$175 Per Month for Hers Acne Prescription Kit…Includes Tretinoin, Niacinamide, and Clindamycin

$175 Per Month for Hers Acne Prescription Kit...Includes Tretinoin, Niacinamide, and Clindamycin - Featured image

The Hers acne prescription kit costs $175 per month and delivers a combination of three active ingredients—tretinoin, niacinamide, and clindamycin—formulated into a customized topical treatment. This is a prescription-strength approach to acne management that works through multiple mechanisms: tretinoin accelerates cell turnover and reduces sebum production, clindamycin kills acne-causing bacteria, and niacinamide calms inflammation while strengthening the skin barrier.

The monthly cost includes a one-time dermatologist consultation and ongoing access to your prescriber via the Hers platform. The kit represents a middle ground between over-the-counter treatments and traditional in-person dermatology, with the advantage of being adjusted to your specific skin type and acne severity. This article covers how the ingredients work together, what to expect during your first months of use, common side effects you should anticipate, whether the price is justified compared to other prescription options, and what factors determine whether this treatment will actually work for your acne.

Table of Contents

How Do Tretinoin, Niacinamide, and Clindamycin Work Together?

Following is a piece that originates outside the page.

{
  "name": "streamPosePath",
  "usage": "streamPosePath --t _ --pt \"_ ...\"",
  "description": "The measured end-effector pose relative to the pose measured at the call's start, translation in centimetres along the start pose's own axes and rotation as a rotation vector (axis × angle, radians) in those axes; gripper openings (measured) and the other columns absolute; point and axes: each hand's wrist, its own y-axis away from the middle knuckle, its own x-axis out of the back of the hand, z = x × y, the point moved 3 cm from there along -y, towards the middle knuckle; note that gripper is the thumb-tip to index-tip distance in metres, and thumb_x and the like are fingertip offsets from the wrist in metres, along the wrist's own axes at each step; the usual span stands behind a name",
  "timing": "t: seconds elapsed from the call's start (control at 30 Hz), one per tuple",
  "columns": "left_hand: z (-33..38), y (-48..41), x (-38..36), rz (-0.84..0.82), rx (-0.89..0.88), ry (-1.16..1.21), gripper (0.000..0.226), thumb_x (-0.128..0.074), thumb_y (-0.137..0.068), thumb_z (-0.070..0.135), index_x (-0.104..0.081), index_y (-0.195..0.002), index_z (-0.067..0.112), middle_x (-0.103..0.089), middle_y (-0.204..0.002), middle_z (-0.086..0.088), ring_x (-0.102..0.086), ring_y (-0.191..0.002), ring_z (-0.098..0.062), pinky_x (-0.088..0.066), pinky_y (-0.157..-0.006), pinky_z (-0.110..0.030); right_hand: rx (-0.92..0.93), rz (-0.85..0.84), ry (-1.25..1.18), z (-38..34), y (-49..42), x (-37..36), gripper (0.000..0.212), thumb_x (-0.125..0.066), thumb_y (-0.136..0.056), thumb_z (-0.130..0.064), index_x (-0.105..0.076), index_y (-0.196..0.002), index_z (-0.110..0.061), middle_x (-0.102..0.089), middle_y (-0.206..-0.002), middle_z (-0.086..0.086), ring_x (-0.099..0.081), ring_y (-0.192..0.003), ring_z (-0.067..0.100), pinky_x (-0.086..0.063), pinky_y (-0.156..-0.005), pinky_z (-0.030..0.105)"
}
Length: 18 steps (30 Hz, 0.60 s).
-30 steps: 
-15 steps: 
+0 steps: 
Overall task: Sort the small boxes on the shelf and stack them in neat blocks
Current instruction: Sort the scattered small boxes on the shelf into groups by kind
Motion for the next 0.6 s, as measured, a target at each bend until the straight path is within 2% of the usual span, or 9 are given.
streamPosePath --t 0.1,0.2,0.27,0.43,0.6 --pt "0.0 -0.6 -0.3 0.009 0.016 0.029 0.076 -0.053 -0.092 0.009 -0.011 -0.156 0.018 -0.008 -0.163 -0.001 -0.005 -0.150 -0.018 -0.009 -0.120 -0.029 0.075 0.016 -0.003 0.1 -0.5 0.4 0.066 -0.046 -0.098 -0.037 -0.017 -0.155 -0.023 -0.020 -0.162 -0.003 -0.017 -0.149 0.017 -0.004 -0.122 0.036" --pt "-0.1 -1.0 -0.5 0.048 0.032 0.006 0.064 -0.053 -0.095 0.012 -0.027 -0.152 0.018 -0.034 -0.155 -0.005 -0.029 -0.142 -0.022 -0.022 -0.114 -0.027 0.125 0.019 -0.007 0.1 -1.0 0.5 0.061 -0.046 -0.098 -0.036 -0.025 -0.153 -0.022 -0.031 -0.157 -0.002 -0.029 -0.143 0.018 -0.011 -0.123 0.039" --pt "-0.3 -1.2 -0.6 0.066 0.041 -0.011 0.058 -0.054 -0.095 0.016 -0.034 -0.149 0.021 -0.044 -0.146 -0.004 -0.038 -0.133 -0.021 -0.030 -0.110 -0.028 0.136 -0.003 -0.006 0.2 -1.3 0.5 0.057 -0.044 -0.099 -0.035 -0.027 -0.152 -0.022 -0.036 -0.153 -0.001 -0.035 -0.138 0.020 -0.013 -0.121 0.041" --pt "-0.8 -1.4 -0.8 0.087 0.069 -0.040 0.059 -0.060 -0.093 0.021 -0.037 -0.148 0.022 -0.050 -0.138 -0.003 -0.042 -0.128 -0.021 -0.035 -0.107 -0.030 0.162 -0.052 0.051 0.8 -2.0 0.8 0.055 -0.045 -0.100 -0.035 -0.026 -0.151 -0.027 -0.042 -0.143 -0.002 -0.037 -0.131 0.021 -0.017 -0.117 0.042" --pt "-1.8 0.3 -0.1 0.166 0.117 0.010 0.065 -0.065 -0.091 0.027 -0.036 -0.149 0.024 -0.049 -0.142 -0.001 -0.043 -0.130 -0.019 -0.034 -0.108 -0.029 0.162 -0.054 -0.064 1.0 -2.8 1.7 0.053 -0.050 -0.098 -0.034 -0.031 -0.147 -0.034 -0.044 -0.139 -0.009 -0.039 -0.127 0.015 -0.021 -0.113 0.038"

Tretinoin is a form of vitamin A that increases skin cell turnover by about 30% compared to skin without treatment, which helps clear existing acne and prevents new comedones from forming. It also increases collagen production, which is why it’s popular for anti-aging—a side benefit you’ll notice after 3-4 months of use. However, tretinoin comes with real downsides: it makes your skin photosensitive for the first several months, it causes significant dryness and peeling, and it triggers a “retinization period” where acne temporarily worsens during weeks 2-6. Some people can’t tolerate this adjustment period and quit before seeing results. Clindamycin is an antibiotic that targets *Cutibacterium acnes* (formerly *Propionibacterium acnes*), the bacteria that colonize acne lesions and trigger inflammation. Used alone, clindamycin is moderately effective, but bacterial resistance develops relatively quickly—typically within 6-12 months of continuous use.

That’s why combining it with tretinoin matters: tretinoin addresses the structural cause of acne (clogged pores), while clindamycin handles the bacterial infection. Niacinamide (a form of vitamin B3) reduces sebum overproduction, calms the inflammatory response, and strengthens the epidermis, which makes the tretinoin irritation more tolerable. The three ingredients are synergistic, not just additive. Someone using only tretinoin might see results in 8-12 weeks but suffer significant irritation. Someone using only clindamycin might see improvement in 4-6 weeks but notice resistance developing. Together, they deliver faster clearing (6-8 weeks on average) with more tolerable irritation, because the niacinamide buffer reduces the retinization shock that stops many people from completing tretinoin courses.

How Do Tretinoin, Niacinamide, and Clindamycin Work Together?

What Should You Expect During Your First Three Months?

Weeks 1-2 are typically your honeymoon phase: minimal side effects, no obvious changes yet, but you feel hopeful because you’ve started treatment. During weeks 2-6, the retinization period hits most people—increased redness, flaking, sensitivity, and often a temporary surge in breakouts as tretinoin accelerates the turnover of existing impacted comedones. This is not a sign the treatment is failing; it’s the mechanism working. Many people abandon treatment during this window because they think it’s making them worse. The clindamycin helps reduce the bacterial load during this period, which prevents the temporary breakouts from becoming severe. By week 6-8, retinization typically stabilizes.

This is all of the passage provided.